Россия XVIII столетия не знала философа, равного Радищеву по обширности
и глубине ума. С последовательностью и разносторонностью ученого он
рассмотрел и подверг уничтожающей критике в «Путешествии…» всю
самодержавно-крепостническую общественную систему, несущую народу горе.
«Путешествие…», всеобъемлющее по охвату фактов русской жизни,
явилось как бы кодексом критических антимонархических и
антикрепостнических высказываний. С присуще ему аналитической глубиной
Радищев осветил связь таких явлений, как падение нравственности народа
и разврат верхов («нижние заражаются от верхних, а от них язва разврата
достает и до деревень»), как взаимная зависимость самодержавия и
церкви. Он сказал, что узники неволи, власть и острие в руках имеющие»,
могут быть «наияростнейшими проповедниками ее», что цензура,
останавливая шествие мысли, лишает печать ее функции оздоровителя
общества. С особенной силой и страстью звучит обличающий голос писателя
в главе «Спасская Полесть», где языком прозрачного иносказания
нарисовано государство и двор Екатерины II, где царь предстает в
одеждах, намокших от крови и слез народных, «первейшим в обществе
убийцей, первейшим предателем», «ханжою и пагубным комедиантом».

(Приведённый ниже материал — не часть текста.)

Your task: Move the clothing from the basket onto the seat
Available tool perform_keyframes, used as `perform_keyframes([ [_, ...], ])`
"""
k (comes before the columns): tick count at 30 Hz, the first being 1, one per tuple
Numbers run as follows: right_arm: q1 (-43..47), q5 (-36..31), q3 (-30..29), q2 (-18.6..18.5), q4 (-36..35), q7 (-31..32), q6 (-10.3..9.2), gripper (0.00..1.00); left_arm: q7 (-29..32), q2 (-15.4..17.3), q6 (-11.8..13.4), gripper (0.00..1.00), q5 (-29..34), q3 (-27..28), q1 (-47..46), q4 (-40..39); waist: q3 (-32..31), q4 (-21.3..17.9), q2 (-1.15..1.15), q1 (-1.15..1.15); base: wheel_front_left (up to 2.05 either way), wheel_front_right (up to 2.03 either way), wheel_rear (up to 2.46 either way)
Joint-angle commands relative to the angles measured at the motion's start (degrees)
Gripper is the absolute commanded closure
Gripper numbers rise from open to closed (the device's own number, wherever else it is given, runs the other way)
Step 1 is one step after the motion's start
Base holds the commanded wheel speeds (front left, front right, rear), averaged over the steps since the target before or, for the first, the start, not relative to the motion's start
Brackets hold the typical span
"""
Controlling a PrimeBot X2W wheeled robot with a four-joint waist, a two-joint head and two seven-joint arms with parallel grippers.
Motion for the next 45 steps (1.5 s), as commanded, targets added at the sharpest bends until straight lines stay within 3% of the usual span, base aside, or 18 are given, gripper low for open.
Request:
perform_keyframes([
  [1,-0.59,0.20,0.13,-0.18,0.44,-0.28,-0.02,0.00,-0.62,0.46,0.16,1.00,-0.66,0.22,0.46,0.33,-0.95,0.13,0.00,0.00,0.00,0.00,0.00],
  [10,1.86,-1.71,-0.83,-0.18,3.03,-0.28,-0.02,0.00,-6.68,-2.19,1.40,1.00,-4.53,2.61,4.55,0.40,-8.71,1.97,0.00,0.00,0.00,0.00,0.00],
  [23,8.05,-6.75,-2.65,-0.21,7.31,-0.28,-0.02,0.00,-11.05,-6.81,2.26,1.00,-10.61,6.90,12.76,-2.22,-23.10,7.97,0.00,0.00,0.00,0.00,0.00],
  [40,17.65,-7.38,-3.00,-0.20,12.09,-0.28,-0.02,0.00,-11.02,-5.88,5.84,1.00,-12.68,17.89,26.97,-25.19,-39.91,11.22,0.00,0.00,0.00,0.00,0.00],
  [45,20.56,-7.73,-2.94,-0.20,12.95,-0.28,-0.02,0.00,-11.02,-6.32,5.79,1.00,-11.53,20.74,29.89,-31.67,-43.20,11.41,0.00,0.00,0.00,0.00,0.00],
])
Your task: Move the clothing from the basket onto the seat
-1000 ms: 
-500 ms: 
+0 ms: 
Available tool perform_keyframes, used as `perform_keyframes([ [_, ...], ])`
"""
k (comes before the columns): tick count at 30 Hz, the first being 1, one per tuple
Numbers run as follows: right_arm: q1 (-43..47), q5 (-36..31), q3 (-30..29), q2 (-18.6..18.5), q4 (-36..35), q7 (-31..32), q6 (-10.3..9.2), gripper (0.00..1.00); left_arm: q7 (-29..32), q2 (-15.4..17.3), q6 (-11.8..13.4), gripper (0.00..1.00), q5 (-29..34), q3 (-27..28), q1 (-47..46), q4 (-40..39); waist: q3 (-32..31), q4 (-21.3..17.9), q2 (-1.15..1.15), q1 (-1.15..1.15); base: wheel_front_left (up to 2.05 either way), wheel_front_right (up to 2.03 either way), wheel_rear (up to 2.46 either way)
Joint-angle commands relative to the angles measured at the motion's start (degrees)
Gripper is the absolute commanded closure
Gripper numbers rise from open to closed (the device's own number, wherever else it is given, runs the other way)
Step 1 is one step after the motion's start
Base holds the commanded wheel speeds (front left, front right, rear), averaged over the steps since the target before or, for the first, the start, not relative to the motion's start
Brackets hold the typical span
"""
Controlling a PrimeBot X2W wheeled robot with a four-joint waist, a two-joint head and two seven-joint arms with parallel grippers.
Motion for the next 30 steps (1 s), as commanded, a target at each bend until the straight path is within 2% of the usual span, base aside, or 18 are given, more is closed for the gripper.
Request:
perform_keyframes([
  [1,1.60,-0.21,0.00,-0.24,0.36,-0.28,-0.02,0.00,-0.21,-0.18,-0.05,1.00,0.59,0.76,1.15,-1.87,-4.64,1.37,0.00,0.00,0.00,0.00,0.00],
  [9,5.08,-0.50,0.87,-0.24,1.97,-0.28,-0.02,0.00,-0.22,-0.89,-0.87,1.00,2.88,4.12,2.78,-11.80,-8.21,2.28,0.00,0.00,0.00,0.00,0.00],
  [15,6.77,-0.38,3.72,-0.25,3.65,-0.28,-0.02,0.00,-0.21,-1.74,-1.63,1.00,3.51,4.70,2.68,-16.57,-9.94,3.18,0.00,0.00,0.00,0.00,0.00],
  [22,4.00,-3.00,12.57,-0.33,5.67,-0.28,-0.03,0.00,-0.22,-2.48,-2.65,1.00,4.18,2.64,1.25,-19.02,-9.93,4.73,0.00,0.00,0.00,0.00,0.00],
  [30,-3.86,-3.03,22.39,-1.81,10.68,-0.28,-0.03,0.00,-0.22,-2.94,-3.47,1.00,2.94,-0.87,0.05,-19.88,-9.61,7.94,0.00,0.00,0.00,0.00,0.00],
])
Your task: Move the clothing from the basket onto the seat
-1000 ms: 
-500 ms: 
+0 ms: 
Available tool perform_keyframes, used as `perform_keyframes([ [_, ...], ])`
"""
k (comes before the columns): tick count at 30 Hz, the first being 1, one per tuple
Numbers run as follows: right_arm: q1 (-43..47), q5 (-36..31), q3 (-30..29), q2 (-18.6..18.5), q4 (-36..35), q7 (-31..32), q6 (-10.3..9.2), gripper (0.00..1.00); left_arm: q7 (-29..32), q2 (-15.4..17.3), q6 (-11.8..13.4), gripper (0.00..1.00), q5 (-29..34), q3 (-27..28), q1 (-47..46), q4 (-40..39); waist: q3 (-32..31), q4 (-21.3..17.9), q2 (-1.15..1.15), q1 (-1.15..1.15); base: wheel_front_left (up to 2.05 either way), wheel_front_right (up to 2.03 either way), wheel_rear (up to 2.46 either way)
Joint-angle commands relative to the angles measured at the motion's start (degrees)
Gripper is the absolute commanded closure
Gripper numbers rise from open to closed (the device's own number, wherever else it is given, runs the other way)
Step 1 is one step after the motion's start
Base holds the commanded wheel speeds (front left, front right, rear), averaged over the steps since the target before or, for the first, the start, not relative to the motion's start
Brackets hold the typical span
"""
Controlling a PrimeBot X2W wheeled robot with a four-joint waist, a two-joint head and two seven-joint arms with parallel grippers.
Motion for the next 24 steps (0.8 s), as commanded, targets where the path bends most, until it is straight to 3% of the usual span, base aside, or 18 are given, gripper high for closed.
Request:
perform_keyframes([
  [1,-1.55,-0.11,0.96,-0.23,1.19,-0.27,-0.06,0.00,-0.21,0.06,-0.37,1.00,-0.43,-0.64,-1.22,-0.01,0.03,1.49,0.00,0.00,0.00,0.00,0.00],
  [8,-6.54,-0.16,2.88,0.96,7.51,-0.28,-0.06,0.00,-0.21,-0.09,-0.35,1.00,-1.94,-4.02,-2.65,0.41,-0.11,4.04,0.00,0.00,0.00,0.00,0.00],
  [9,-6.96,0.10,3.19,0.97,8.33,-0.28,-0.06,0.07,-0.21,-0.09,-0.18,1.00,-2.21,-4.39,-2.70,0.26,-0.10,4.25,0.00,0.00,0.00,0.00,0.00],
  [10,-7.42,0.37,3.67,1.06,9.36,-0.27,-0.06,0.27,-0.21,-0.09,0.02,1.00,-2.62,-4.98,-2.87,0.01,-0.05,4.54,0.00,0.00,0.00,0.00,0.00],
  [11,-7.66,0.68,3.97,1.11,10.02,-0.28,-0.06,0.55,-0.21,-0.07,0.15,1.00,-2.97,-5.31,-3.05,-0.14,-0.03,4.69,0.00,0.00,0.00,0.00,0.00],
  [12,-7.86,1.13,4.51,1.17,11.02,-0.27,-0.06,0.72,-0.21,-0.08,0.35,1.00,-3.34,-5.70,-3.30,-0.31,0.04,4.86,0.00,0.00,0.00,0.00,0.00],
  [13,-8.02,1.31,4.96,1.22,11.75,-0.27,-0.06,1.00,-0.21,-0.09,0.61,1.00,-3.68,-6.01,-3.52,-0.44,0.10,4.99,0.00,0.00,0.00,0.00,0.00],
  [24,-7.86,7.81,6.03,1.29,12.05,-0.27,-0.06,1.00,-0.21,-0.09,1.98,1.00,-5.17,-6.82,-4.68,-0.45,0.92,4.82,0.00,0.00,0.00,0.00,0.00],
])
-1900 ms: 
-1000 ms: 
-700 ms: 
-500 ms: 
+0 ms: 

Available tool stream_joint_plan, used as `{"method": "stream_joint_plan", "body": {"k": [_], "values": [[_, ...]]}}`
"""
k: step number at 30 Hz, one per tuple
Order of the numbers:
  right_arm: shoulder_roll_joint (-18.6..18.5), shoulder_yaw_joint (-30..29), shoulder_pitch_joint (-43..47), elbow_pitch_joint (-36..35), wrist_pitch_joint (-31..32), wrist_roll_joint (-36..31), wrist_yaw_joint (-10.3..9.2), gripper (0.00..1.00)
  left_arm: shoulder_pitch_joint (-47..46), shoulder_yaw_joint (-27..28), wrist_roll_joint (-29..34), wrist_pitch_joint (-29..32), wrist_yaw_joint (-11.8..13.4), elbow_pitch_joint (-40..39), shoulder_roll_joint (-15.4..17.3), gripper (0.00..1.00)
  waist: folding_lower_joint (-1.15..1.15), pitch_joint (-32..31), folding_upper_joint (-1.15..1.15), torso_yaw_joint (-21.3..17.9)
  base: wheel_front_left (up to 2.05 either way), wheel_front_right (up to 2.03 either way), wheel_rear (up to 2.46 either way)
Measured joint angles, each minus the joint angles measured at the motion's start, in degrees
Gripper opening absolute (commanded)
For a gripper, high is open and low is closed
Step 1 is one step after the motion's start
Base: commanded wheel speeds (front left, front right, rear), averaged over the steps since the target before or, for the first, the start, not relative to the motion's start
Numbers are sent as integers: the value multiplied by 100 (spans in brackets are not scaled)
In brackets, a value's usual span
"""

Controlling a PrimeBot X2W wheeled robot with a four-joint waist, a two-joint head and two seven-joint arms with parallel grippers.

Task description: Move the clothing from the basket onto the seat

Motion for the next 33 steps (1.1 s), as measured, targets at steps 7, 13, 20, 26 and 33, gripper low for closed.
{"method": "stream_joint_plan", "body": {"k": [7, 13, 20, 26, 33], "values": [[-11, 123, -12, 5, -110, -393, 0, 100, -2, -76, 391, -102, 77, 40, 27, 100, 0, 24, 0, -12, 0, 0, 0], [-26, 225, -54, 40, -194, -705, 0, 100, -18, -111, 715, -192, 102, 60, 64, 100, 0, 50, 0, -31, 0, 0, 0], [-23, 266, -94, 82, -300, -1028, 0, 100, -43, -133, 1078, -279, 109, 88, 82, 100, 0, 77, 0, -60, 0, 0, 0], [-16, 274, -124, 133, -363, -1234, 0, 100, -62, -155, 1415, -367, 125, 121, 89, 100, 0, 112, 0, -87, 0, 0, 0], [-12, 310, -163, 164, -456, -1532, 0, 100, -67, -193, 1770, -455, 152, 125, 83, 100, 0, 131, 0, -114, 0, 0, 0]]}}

Наблюдая вакханалию угнетения крестьянства, видя моральную
деградацию верхов, Радищев находил опору для оптимистических прогнозов
в народе. Мерилом ценности человека становятся в его произведении
народные критерии. Не случайно в речи о воспитании юношества,
произносимой крестицким дворянином, одним из единомышленников
путешественника, выдвигается требование кормиться делом рук своих, что
является важнейшей нормой крестьянской морали («Едрово»). Благородство
и красота нравственного и физического облика крестьян, их непрерывный
труд на благо общества писатель считает залогом будущего великого
национального возрождения. Растущее в народе чувство протеста
заставляло его восклицать: «Страшись, помещик жестокосердый, на челе
каждого из твоих крестьян вижу твое осуждение». Как далеко шел Радищев
в своей ненависти к дворянству, видно из следующего его высказывания:
«О! если бы рабы, тяжкими узами отягченные, яряся в отчаянии своем,
разбили железом, вольности их препятствующим, главы наши, главы
бесчеловечных своих господ, и кровию нашею обагрили нивы свои! Что бы
тем потеряло государство? Скоро бы из среды их исторгнулися великие
мужи для заступления избитого племени; но были бы они других о себе
мыслей и права угнетения лишены. Не мечта сие, но взор проницает густую
завесу времени, от очей наших будущее скрывающую…» Писатель прозревал
революцию: «Колокол ударяет, опасность уже вращается над главами
нашими. Уже время, вознесши косу, ждет часа удобности…» Оглядываясь на
прошлое России и Европы, сравнивая новую историю России, Франции и
рабовладельческой Америки, Радищев видел то, чего не видели его
современники, - оттого ода «Вольность», включенная в «Путешествие»,
рисовала крушение тронов, возведение царей на плаху, установление
республики.
Враг самодержавия, своим «Путешествием» Радищев выступил и
против реакционных течений общественной мысли, которые помогали
воспитанию человека-«делателя», отвлекали от социальной борьбы, уводили
«в поля бредоумствований» (масонство). Он доказывал, что человек не
может быть счастлив, если несчастен мир, обличал трусость зрячих,
которая объективно упрочивала власть помещиков-крепостников. Писатель –
воплощенная совесть России – видел идеал человека в борце, живущем
действительными интересами народа.
Радищев опережал свой век. Книга и имя его озарили
перспективу русского освободительного движения на целые десятилетия
вперед. Он входит в нашу историю под именем первого русского
революционера. И когда произошла Октябрьская социалистическая
революция, в Петрограде под обломками ограды Зимнего дворца, бывшей
резиденции царей, рабоче-крестьянская власть поставила свой первый
памятник: обращенное к невским далям высеченное из камня лицо пророка
революции писателя Александра Николаевича Радищева.